▶ THE PROBLEM: Your answer should be the lines below from the one holding "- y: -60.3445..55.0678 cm" through the one holding "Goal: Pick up", copied exactly and with nothing else.

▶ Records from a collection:
◆ ◆ ◆

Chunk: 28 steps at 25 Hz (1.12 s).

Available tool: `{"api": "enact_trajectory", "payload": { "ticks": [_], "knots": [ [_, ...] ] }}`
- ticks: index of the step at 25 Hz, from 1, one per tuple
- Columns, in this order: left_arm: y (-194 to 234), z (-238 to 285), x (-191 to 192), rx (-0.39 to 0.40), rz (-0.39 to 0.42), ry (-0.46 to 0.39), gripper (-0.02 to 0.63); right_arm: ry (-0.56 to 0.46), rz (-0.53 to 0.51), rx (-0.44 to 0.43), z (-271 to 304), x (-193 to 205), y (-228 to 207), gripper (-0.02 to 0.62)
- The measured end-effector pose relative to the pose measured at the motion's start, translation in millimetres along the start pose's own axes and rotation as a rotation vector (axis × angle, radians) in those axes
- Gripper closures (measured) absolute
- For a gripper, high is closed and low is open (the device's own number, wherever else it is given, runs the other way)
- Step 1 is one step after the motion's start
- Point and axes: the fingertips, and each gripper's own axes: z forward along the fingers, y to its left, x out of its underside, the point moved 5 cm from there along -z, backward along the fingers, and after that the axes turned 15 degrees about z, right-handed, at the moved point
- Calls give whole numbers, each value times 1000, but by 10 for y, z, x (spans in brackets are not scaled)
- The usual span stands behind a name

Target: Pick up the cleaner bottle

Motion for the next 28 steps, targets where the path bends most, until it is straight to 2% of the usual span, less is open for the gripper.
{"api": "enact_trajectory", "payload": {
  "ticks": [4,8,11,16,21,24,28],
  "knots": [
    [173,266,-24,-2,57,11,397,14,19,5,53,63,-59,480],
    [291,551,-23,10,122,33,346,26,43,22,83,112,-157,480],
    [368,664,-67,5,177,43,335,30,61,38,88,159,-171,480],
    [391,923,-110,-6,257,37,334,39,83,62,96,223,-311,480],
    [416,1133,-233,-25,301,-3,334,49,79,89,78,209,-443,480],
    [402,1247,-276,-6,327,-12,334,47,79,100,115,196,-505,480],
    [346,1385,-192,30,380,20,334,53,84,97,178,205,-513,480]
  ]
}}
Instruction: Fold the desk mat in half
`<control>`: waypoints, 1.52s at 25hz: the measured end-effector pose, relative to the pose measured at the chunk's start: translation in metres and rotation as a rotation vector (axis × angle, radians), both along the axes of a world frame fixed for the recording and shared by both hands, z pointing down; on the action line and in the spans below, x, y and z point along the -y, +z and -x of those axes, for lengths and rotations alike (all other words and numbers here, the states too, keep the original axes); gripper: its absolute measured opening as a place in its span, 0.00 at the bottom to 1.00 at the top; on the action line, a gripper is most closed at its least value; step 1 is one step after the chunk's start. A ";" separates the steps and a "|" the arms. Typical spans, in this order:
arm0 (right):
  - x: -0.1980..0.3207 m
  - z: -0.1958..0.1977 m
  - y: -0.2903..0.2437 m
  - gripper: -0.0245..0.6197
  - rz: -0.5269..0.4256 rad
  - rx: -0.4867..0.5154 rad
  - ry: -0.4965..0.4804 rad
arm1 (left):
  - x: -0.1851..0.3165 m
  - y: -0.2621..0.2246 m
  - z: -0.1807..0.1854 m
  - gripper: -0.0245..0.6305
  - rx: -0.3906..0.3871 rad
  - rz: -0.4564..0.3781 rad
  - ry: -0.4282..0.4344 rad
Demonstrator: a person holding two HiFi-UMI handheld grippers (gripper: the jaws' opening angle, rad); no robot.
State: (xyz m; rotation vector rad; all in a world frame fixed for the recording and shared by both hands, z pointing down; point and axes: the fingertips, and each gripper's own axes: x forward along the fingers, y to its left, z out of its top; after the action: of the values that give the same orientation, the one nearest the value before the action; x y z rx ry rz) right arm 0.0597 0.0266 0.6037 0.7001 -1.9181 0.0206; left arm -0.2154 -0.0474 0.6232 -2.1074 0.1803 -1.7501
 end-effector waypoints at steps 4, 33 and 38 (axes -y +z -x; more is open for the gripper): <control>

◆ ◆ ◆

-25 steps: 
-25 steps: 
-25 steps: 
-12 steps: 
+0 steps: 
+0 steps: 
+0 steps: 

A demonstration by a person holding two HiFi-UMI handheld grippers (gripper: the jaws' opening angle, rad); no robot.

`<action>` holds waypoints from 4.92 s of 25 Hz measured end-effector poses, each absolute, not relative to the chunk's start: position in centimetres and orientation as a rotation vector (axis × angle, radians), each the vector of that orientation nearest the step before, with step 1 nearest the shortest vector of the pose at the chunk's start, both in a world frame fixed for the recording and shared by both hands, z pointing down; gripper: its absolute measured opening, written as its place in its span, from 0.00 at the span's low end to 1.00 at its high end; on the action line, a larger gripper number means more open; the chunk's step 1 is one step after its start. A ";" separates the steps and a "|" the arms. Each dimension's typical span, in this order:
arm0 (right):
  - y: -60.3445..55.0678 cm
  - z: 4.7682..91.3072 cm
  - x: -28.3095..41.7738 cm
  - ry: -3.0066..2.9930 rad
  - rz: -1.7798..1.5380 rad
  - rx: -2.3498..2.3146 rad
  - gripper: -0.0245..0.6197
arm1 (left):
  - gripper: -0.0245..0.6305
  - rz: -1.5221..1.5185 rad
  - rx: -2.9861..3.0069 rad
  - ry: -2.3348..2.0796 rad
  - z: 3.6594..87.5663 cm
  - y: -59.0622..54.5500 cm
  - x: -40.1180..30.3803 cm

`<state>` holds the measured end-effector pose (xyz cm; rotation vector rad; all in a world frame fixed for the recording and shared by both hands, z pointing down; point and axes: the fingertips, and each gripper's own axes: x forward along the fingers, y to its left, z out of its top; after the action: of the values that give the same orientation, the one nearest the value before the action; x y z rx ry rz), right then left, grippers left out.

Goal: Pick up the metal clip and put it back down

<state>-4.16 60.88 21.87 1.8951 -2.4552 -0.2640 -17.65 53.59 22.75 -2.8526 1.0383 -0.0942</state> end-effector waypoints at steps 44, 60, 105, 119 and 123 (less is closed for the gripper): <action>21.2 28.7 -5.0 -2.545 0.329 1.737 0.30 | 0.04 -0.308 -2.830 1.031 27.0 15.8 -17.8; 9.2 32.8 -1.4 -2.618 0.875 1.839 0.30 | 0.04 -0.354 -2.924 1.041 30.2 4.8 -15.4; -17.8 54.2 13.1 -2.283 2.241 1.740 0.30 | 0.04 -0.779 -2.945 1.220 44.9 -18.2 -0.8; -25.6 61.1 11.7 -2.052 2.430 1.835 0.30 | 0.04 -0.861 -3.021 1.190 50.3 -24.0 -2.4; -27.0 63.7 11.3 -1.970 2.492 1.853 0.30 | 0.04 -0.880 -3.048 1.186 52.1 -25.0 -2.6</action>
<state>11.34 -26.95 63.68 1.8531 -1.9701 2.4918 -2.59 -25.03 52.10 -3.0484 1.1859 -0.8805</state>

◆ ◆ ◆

▶ YOUR RESPONSE:
  - y: -60.3445..55.0678 cm
  - z: 4.7682..91.3072 cm
  - x: -28.3095..41.7738 cm
  - ry: -3.0066..2.9930 rad
  - rz: -1.7798..1.5380 rad
  - rx: -2.3498..2.3146 rad
  - gripper: -0.0245..0.6197
arm1 (left):
  - gripper: -0.0245..0.6305
  - rz: -1.5221..1.5185 rad
  - rx: -2.9861..3.0069 rad
  - ry: -2.3348..2.0796 rad
  - z: 3.6594..87.5663 cm
  - y: -59.0622..54.5500 cm
  - x: -40.1180..30.3803 cm

`<state>` holds the measured end-effector pose (xyz cm; rotation vector rad; all in a world frame fixed for the recording and shared by both hands, z pointing down; point and axes: the fingertips, and each gripper's own axes: x forward along the fingers, y to its left, z out of its top; after the action: of the values that give the same orientation, the one nearest the value before the action; x y z rx ry rz), right then left, grippers left out.

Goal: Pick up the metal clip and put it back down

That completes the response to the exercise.